Upwards of 69 percent of graduates are in debt and around 14 percent of graduates are never able to pay off their debt. Thanks to decades of degrading rights, bankruptcy laws cannot be applied to student loan debt. With millions of students facing the full economic consequences of default, it is very important that student loan providers play fair. They do not. Without the threat of bankruptcy, loan providers do not have proper incentive to make loans repayable.
The federal government contracts its loans out to private corporations, and students are not permitted to switch providers. These providers are barely overseen or regulated, despite doing business directly with the federal government. This is neither the free market at work nor sensible investment.
Student loans are a necessary component of our higher education system. Deferring payment allows less privileged students to earn an education without paying tuition upfront. Without student loans, higher education is accessible only to very few.
But the system hasn’t been working smoothly. For-profit schools and loan providers are more interested in quick paychecks than education. It should come as no surprise that allowing them to prey, unchecked, on students while defunding public universities has led to steadily rising tuition and student loan debt.
Ryan Schroeder is a fourth-year student who is also in debt. He’s not as worried personally about it because he believes that it is simply a way of life now.
“The way I feel about student debt is that, with SVSU, it’s not such a huge deal,” he said. “I do sympathize with students going to (the University of Michigan) or (Michigan State University) or these other big schools where they will be thousands of dollars in debt. People will have massive weights on their shoulders for so long.”
And the issue continues getting worse each year.

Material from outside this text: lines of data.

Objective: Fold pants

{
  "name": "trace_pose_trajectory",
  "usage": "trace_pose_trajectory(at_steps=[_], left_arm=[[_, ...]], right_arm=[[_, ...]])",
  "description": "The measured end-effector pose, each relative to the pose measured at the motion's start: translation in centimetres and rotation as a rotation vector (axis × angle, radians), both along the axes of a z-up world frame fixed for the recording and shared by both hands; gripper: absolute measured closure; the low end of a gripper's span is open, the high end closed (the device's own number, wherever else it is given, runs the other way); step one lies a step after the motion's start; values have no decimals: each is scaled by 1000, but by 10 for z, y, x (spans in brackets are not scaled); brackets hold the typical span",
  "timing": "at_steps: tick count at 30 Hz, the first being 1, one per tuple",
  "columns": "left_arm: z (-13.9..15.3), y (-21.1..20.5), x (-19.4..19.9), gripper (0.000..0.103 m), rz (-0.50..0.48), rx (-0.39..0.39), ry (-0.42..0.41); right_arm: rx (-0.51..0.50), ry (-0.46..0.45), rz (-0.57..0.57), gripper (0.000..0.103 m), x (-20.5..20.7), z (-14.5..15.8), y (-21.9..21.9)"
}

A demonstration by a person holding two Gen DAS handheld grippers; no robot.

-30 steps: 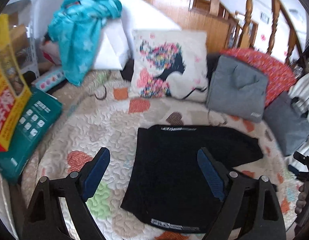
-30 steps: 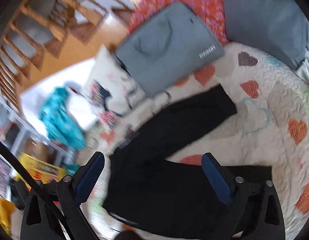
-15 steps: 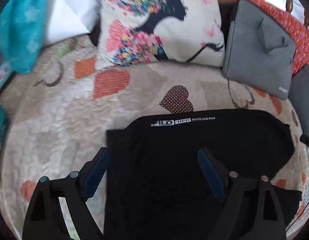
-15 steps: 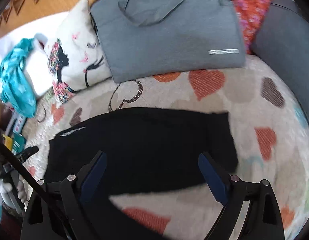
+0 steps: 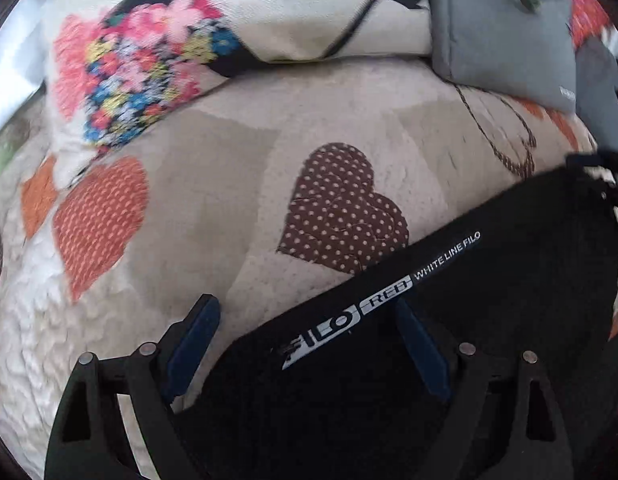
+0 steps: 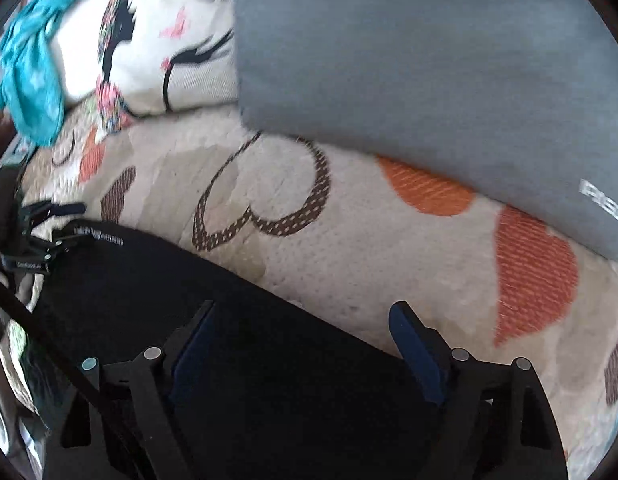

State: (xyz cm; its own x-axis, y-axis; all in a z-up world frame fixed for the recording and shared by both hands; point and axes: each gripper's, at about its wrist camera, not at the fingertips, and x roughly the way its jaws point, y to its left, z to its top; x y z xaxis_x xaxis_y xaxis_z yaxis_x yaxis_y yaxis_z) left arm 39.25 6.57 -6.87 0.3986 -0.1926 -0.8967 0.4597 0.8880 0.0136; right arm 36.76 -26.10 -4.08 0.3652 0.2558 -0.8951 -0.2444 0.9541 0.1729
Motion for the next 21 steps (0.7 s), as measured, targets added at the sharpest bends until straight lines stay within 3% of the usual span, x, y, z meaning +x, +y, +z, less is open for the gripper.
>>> trace_pose_trajectory(at_steps=[5, 6, 7, 8, 9, 10, 11, 12, 21], left_arm=[[0, -5, 4, 16, -10, 12, 10], [1, -7, 2, 32, -13, 3, 5], [6, -10, -4, 55, -29, -10, -12], [9, -13, -8, 68, -40, -15, -20], [12, -16, -12, 88, -28, 29, -59], [15, -17, -14, 94, -32, 46, -70], [17, -16, -15, 96, -28, 36, -68], [19, -15, -16, 103, -20, 29, -68], [63, 17, -59, 103, 29, -64, -89]], right_arm=[[-70, -48, 40, 14, -1, -5, 12], [-74, -52, 40, 15, -1, -5, 12], [-77, -57, 40, 19, -2, -4, 13], [-87, -65, 38, 31, -4, -2, 13], [-81, -62, 41, 50, -6, 0, 12], [-52, -51, 44, 62, -7, 2, 12], [-24, -31, 40, 84, -8, 4, 11], [-16, -20, 37, 95, -10, 5, 11], [-30, -66, 17, 97, -74, 45, 33]])
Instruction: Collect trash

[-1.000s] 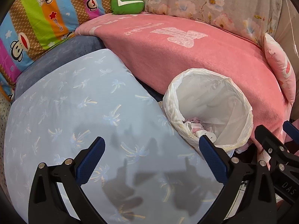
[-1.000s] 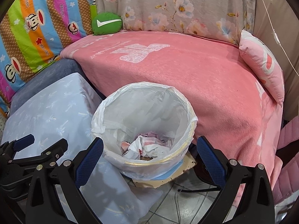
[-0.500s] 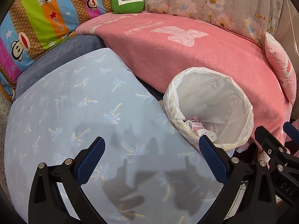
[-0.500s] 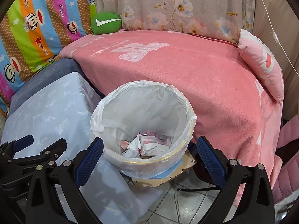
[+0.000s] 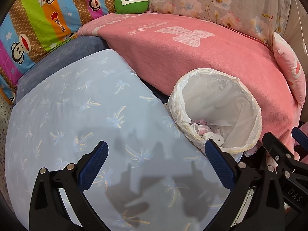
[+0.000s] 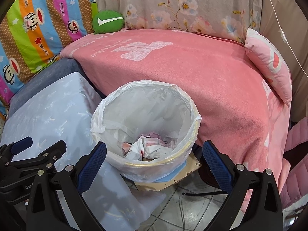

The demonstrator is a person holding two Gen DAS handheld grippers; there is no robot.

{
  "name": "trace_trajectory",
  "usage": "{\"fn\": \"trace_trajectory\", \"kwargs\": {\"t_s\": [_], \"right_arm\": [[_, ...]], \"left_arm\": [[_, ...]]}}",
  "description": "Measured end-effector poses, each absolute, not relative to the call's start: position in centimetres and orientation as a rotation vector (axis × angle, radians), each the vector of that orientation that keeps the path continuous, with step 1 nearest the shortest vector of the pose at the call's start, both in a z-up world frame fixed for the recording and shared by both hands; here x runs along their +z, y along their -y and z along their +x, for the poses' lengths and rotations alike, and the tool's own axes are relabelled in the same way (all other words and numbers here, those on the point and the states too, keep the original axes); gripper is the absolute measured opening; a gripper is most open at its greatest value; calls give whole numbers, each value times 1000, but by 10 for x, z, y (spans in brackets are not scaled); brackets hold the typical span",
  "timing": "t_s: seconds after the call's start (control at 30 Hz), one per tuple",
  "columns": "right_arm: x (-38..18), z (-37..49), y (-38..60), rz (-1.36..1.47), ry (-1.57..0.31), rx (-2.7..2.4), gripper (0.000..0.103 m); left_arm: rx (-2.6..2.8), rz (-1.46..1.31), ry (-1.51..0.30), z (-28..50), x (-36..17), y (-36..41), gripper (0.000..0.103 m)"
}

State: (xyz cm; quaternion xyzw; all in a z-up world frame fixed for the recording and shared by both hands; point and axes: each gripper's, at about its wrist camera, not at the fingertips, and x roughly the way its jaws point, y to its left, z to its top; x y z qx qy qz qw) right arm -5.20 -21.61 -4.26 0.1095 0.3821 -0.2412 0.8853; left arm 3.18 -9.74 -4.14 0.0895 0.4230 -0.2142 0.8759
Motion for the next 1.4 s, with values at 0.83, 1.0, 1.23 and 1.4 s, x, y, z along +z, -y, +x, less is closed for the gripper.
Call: {"fn": "trace_trajectory", "kwargs": {"t_s": [0.83,1.0,1.23,1.4], "right_arm": [[-44,-54,217,230,-800,-504,99],[-44,-54,218,229,-801,-505,99],[-44,-54,217,229,-800,-505,99],[-44,-53,218,228,-800,-505,99]], "left_arm": [[-453,192,-881,31,-41,96,96],[-454,192,-884,32,-41,95,96],[-457,198,-884,32,-42,97,96],[-461,206,-878,31,-41,98,96]]}}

“Affordable education is a necessity right now,” Schroeder said. “If we’re looking to vote for any elected office, we should be looking at somebody who puts education as a priority.”

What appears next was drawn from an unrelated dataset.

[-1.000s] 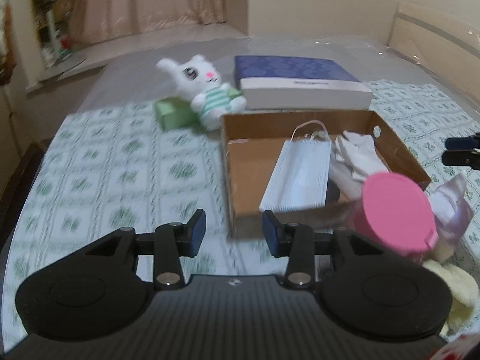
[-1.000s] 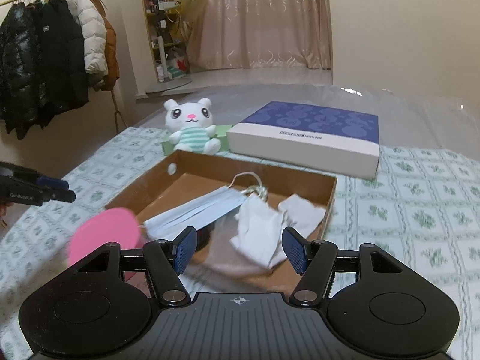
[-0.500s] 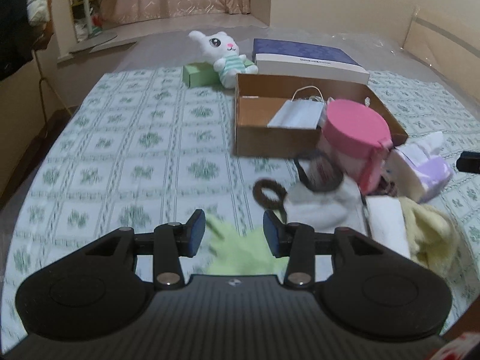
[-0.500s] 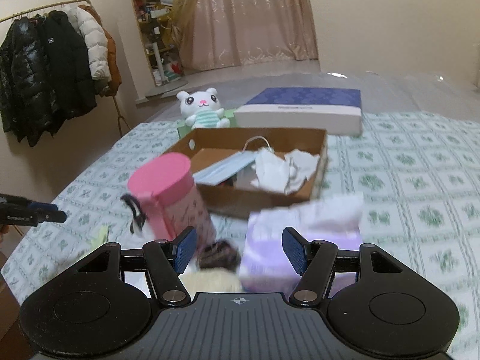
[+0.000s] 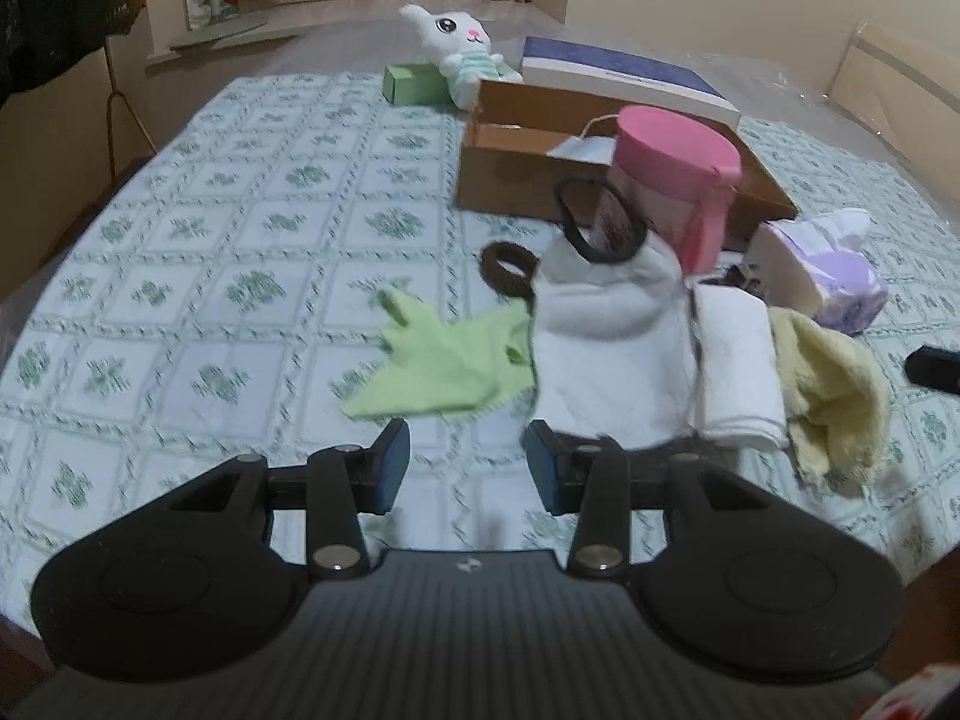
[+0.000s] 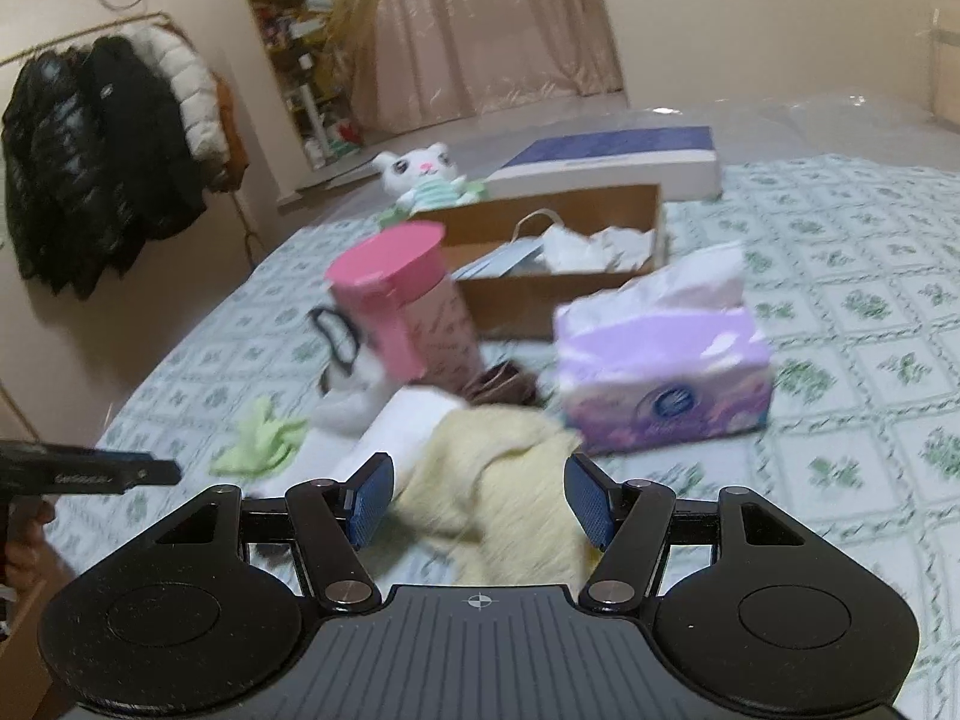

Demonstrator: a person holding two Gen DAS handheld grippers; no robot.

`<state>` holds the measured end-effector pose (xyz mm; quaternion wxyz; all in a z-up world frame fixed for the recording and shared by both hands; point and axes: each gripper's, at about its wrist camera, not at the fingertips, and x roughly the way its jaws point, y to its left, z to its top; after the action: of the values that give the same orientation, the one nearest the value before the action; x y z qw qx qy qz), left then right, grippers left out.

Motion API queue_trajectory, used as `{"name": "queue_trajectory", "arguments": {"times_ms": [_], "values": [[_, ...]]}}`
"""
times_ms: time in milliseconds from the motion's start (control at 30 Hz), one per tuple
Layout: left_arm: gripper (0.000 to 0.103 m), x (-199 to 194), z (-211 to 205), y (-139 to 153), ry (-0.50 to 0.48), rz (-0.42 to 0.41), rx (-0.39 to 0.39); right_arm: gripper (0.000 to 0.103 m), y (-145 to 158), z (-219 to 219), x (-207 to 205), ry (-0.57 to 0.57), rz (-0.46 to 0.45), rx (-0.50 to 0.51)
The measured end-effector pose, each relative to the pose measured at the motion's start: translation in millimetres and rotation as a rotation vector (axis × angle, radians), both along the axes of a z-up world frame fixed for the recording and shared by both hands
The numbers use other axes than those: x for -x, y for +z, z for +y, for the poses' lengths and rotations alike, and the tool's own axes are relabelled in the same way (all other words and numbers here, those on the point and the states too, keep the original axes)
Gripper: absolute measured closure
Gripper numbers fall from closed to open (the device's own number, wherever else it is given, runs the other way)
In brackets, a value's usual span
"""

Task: Organize soft objects
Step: 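Move both open grippers back over the pile of soft items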

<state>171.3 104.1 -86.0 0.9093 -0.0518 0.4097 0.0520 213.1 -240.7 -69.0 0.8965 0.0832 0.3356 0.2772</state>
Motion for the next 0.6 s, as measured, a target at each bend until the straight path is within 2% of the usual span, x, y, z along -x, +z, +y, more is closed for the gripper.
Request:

Twenty years ago, an individual could work all summer and pay off higher education expenses without an issue. Degrees were not necessary to have a job that could sustain an individual, or even a family, but today, people are told they will need a degree in order to have any good job. But sometimes, the debt gets in the way of what the individual truly wants to do with their life.
“My ultimate goal is a be a pastor, so I can’t really have debt and be a pastor, so I have to put being a pastor on hold until my debt is paid off,” Steinbach said.
Steinbach not only had to pay for classes, but also had to pay for books, which are also very expensive. He believes that the three hundred or more dollars he had to pay for books would be better used towards tuition, and wished that books weren’t as expensive.
“I’m sure there is a better way to do it, but I just don’t know how,” Steinbach said. “It just feels like a way of life now.”